Since childhood, my father had longed to stand on the spot where his father had been wounded as an American soldier in World War One. Family legend told of the weeks when my grandfather had been reported dead, followed by news of his presence in a rural French hospital, and finally the long struggle to bring him home.
It was my sister’s idea to make Dad’s dream come true. In the aftermath of my mother’s death, she felt it would draw the three of us together, and that it would keep my dad going a little longer. She had always been the organizer in the family, the listmaker, the one who barked directions at cab drivers. Now she would lead us through London, Paris, the Somme Valley, and a few square miles of wooded terrain near the Ourcq River, not far from the village of Chateau Thierry.
Dad was easily confused in those days and slow to move. Crowds on the London Tube left him paralyzed with confusion. Sheryl and I developed block-and-tackle moves to keep him close in commuter crowds, and only relaxed when he was asleep at the hotel or slumped in a train seat. When Dad watched me nose our rental car into Parisian traffic, he communicated his fear in a series of nervous, bird-like cries. Sheryl, on the other hand, had a sharp eye and a quick tongue. Far from a back-seat driver, she sat beside me as an equal, my partner in crime. “On the right,” she would announce firmly. Or, faced with a roundabout of careening mini’s, “Okay . . . now!”
Sheryl and I were never entirely estranged but our relationship had been rocky in the early years of adulthood. I had been judgmental of an early marriage. She had been embarrassed by my homosexuality.
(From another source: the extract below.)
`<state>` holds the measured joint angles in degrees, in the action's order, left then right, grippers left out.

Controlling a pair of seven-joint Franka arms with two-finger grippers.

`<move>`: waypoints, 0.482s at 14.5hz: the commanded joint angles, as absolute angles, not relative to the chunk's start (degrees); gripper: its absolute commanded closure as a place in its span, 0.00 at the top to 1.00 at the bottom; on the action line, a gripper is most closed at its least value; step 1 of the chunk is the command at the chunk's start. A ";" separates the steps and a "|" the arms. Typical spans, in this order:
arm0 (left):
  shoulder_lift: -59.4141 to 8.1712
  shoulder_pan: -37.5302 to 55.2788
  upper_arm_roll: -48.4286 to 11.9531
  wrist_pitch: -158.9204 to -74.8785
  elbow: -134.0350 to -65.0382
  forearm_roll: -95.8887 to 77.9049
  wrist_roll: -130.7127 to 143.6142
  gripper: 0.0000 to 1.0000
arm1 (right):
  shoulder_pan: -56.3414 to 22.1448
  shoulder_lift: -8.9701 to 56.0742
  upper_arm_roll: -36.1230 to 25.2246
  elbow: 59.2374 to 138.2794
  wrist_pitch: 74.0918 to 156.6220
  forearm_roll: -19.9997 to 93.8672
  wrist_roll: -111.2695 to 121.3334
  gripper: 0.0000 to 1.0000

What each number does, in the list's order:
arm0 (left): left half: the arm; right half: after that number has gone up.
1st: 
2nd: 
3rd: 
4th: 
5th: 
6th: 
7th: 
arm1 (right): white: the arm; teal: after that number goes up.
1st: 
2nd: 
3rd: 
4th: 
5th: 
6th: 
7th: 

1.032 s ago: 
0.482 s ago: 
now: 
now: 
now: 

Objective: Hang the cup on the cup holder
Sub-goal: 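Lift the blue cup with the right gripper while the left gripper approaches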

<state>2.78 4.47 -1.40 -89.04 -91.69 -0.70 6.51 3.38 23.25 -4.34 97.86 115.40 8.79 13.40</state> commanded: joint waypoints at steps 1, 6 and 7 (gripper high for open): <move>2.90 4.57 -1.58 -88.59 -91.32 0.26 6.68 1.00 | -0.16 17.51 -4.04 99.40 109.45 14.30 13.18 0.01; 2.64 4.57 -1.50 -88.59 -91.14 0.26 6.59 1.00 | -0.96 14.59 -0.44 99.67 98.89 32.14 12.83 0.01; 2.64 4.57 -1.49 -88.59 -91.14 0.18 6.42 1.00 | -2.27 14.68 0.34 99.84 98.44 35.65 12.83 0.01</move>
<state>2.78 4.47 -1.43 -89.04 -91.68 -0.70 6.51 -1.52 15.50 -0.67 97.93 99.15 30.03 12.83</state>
My life’s work was liberal-based and focused on experiencing the world through art and sentiment. She was the vice president of a small, profit-centric company where she earned the title Ax Woman because of her skill at terminating employment.
It was she, though, who bridged the gap between us. She sent her daughters to me as soon as they were old enough to travel, so they could experience East Coast culture and the home life of gay partners. When her work dictated frequent trips to Washington, D.C., we had the chance to get re-acquainted, becoming regulars at my neighborhood pub where she and the waiters mocked me in happy collusion.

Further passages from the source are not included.